Hamstring strains are commonly assessed and treated in the world of sports physiotherapy. They represent the most common injury in a number of sports, including AFL and soccer, accounting for up to 12-16% of injuries (Hawkins et al., 2001; Warren et al., 2010). Dvorak and Astrid (2000) suggested that hamstring injuries occur at an incidence of 10-35 injuries per 1000 playing hours. Given the huge incidence and the fact that many of the injuries are recurrences of previous strains (Woods et al., 2004), many sporting teams invest time and money in attempting to prevent hamstring strains. This article will discuss new research into the nordic hamstring exercise and its potential use in the prevention and rehabilitation of hamstring strains.
What Are Nordic Hamstring Exercises?
A video example of how to perform a nordic hamstring exercise:
Why Nordic Hamstring Exercises?
Good question.
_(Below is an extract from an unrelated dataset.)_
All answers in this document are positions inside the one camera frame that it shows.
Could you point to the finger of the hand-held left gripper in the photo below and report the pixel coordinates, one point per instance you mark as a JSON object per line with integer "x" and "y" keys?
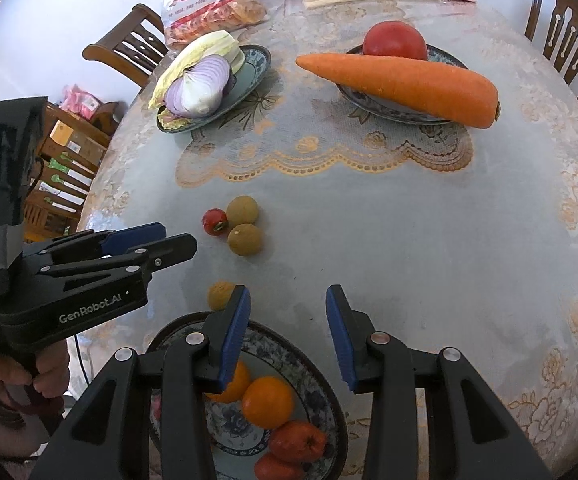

Much research has been done on the prevention of hamstring strains. In fact, evidence based interventions to prevent hamstring strains have been previously discussed here on this site. As discussed in that article, there has been conflicting evidence regarding the efficacy of eccentric strength training to prevent hamstring injury. It is reasonable to expect that improving eccentric function of the hamstring may reduced hamstring injury risk, as eccentric actions have been implicated in the causation of hamstrings injuries (Proske & Morgan, 2001). This is following evidence that suggests that injury occurs during sprinting and stretching actions, that is combined hip flexion and knee extension (Woods et al., 2004).
Interestingly, Arnason et al (2008) showed that eccentric strength training with Nordic hamstring exercises (combined with a warm-up stretching) reduced hamstring strain risk, whereas a flexibility training program was ineffective. This is likely due to the inability of the “Flexibility Program” to positively influence the length-tension relationship of the hamstring in the same way as the eccentric strength training. The clinical utility of eccentric training for flexibility and its role in sarcomerogenesis and changing the length-tension curve of a muscle has been previously discussed on this site and suggests how improving a muscle’s working range can prevent fibres from reaching an injurious position.
So, why the Nordic hamstring exercise? Well, for starters as previously stated Arnason et al (2008) have shown some initial promising results. Furthermore, Ebben et al. (2006) have suggested that Nordic hamstrings exercises elicit greater activation of the hamstrings compared to many other commonly utilised hamstring exercises. Now we’re talking! Unfortunately, there remains a few unanswered clinical questions about the use of nordic hamstring exercises. These are:
- Can the nordic hamstring exercise engage the hamstring at extended knee angles i.e. those where injury is likely to occur (Brughelli & Cronin, 2007)?
- Does this exercise engage both limbs equally, or will the dominant limb be subjected to greater strain and thus greater adaptation (Clark et al., 2005)?
Hmmm, very interesting. Fortunately, new research is giving us a greater understanding of the characteristics of the Nordic hamstring exercise (Iga et al., 2012).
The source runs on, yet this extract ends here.